被沈烽壓在身下的章傲陽並沒有冷靜下來,初次被一個男人壓在身下的她驚怒交加,每個毛孔都在散發著恐怖的熱量,似乎一旦爆發,生靈塗炭……
沈烽這時正享受著跟身下的章傲陽零距離接觸的快感,有著無比彈性的雙峰被擠壓著,感受到她身體的緊致與彈性都要高出一般女人許多,更不舍得起來了,就這麼光明正大的壓在一個爆發邊緣的女警身上,連連大吃豆腐。
章傲陽也不反抗,不停的做著深呼吸,好像是在積蓄力量。
沈烽一向對危險先知先覺,感到氣氛有些詭異,便趕緊想起身,這個豆腐看來吃不得了。隻是就在這時,積蓄了許久的章傲陽張開嘴巴猛地一口咬在他脖子上,雙目透露著一種乳虎第一次獵食的野性與興奮。

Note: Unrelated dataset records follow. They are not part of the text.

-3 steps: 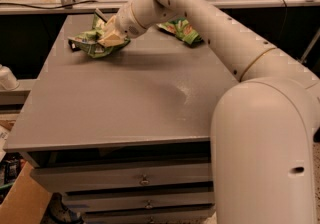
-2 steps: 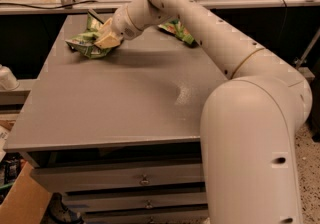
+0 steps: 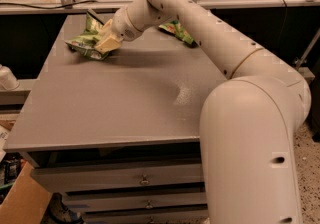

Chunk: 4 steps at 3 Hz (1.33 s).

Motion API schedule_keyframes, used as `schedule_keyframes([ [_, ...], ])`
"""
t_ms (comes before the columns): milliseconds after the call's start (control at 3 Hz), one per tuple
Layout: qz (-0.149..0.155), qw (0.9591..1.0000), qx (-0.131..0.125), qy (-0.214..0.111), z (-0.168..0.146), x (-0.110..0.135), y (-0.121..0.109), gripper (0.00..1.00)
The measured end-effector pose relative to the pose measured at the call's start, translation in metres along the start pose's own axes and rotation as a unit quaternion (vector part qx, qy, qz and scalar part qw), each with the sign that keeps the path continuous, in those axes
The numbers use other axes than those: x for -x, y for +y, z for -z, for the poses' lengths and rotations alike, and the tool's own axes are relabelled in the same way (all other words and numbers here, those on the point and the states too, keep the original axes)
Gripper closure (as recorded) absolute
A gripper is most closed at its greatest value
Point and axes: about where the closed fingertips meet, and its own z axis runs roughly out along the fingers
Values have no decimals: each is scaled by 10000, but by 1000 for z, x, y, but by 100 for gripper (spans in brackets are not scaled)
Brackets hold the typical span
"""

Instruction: Move green jalapeno chip bag near rxbar chocolate

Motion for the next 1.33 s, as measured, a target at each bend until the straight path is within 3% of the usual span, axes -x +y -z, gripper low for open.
schedule_keyframes([
  [333,99,9999,-9,-64,-2,7,-3,13],
  [667,144,9998,-22,-128,-2,14,-3,0],
  [1333,105,9989,-349,-290,41,27,1,0],
])
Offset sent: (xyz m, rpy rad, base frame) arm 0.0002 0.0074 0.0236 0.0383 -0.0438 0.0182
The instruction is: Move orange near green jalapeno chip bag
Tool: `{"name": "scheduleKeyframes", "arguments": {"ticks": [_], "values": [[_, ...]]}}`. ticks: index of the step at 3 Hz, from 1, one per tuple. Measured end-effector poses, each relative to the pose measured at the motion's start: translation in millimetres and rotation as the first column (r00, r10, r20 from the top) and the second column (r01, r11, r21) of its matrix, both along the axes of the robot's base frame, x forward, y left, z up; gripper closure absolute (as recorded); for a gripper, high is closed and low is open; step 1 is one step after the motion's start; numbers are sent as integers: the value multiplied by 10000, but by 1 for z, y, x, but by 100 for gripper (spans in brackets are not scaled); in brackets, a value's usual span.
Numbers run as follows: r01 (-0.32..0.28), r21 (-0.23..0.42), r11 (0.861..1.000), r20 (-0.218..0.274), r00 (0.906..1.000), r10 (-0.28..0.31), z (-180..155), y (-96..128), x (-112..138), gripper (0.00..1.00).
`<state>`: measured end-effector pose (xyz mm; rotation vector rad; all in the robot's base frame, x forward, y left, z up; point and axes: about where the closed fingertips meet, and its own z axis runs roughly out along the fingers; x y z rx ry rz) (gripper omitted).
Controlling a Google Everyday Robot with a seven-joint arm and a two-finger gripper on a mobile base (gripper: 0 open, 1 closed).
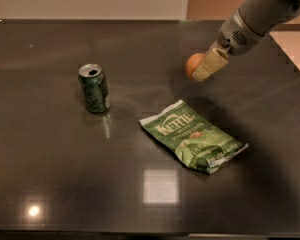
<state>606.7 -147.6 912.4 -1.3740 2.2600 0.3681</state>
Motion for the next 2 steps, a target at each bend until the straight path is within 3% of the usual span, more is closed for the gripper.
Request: {"name": "scheduleKeyframes", "arguments": {"ticks": [2], "values": [[71, -216, 9997, -794, 9968, -88, -29, -26, -78, 100]]}}
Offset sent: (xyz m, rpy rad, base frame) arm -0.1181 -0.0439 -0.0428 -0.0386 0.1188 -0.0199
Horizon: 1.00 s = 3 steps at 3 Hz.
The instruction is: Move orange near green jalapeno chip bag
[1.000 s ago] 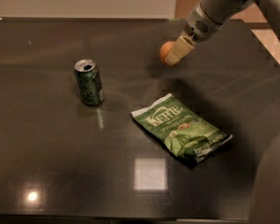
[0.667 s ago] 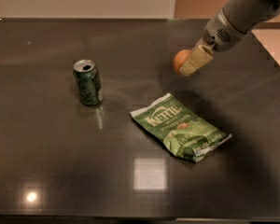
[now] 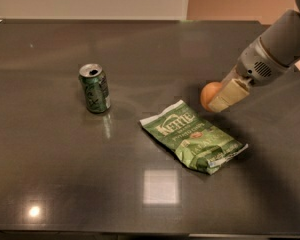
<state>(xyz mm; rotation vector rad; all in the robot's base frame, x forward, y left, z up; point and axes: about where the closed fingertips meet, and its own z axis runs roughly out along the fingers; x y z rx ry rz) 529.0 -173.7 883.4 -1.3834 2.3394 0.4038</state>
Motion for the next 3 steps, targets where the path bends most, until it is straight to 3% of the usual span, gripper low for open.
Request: {"name": "scheduleKeyframes", "arguments": {"ticks": [1, 3], "values": [[87, -108, 9999, -121, 9999, -88, -7, -7, -18, 100], [395, -379, 9985, -188, 9990, -403, -19, -17, -34, 59]]}}
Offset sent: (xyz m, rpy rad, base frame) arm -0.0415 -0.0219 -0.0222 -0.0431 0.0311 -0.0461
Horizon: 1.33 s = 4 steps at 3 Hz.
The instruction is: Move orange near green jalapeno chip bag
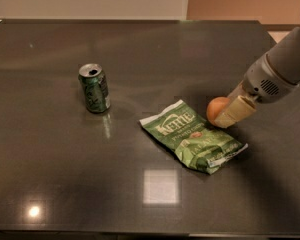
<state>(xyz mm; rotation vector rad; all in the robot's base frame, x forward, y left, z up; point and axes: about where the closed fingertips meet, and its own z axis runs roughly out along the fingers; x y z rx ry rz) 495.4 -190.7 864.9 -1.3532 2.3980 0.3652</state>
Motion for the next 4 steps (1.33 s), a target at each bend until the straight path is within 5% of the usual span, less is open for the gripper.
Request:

因為曾經做過這方麵的訓練,沈烽脖頸上的肌肉完全是條件反射般的繃緊,抵消掉部分實質性傷害,隻是就算如此,還是留下了兩排血色牙印,畢竟人家章大美女的虎牙不是吃素的。
沈烽捂著脖子哀嚎了半天,蓋因這樣能夠曾加麵前這個擇人而嗜的女警負罪感,以至於不會來第二下,第三下……
誰料章傲陽這女人竟然蹙著眉捂著自己臉頰,目光怨懟的看著沈烽,抱怨道:“你脖子是精鋼混水泥的啊,這麼硬,咬的我牙都鬆了!”
沈烽滿臉的哀怨,繼而又是苦笑不迭:“敢情是我不對,我錯了,我不該邀請你這警花來咬我,更不該讓自個脖子硬的像鋼精混水泥的,傷了您老的貝齒。”
章傲陽大度的擺了擺手,一臉慷慨的君子表情,嚷嚷道:“你也別太內疚了,執行公務的時候受點小傷那是家常便飯,不差你這一回。現在跟我回去跟那些交警交代交代吧,飆車的性質很嚴重。”
沈烽臉都已經皺了起來,一臉苦樣,可憐巴巴道:“這樣啊,但我上有老,下有小,實在是走不開身啊。也許跟你這一去就是大半輩子了,雖然能跟你這樣的大美女日夜相處讓我很向往,可我也不能拋下結發妻子和孩子啊。”嘿嘿一笑,繼而一臉無賴痞子相,道:“況且美女你雖然前凸後翹,力大無比,但也帶不走我!”
章傲陽聽完這一段話真是心情翻了幾番,到最後忍不住臉色鐵青,看樣子又想跟沈烽比劃比劃,看看自己到底帶不帶的走他!
沈烽這下毫不猶豫,一腳把章傲陽掀倒在地,在她腰間用力按了一下,轉身就拖起那輛“慘遭重創”的機車,頭也不回的飛車而去,理也不理那個美貌比暴力並存的大麻煩。
章傲陽不知怎麼的,被他在腰上按了一下後就渾身發麻,好像力氣也被抽離掉一樣,癱軟在地上。一張俏臉時而青時而白,從小到大沒像今天這麼倒黴過,明明好像自己占著上風,結果總是自己在被欺負。
猛然抬起頭,用盡最後的力氣朝沈烽離開的方向大喊:“姑奶奶記住你這張臉了!以後別想在華林市混下去!!!”
悠揚綿長的吼叫在山腰間回蕩,隻是沒一個人或是動物理這個極品美女瘋子,任她怎樣歇斯底裏,沈烽還是在她視野揚長而去……
……
待沈烽到達偏僻廣闊的訓練場時,已經是傍晚,暮色中依稀可見一些簡陋的訓練設備,還有四周稀稀疏疏的破舊房屋,在大山天然的各種植物掩蓋下,就算直升機從這裏往下探也不會發現任何異常。
中央一塊相對來說較為平坦的地麵上,兩隊人馬劍拔弩張。以豹子為首的血刃跟以王偉為首的蒼狼對峙著。經過跟特種部隊一戰後,血刃的人數消減到不足一百人,於蒼狼現在就在場的幾百人來比較相對薄弱了不少,隻是他們那種冷寂中帶著的肅殺之氣竟然在氣勢上隱隱蓋過蒼狼那幾百人。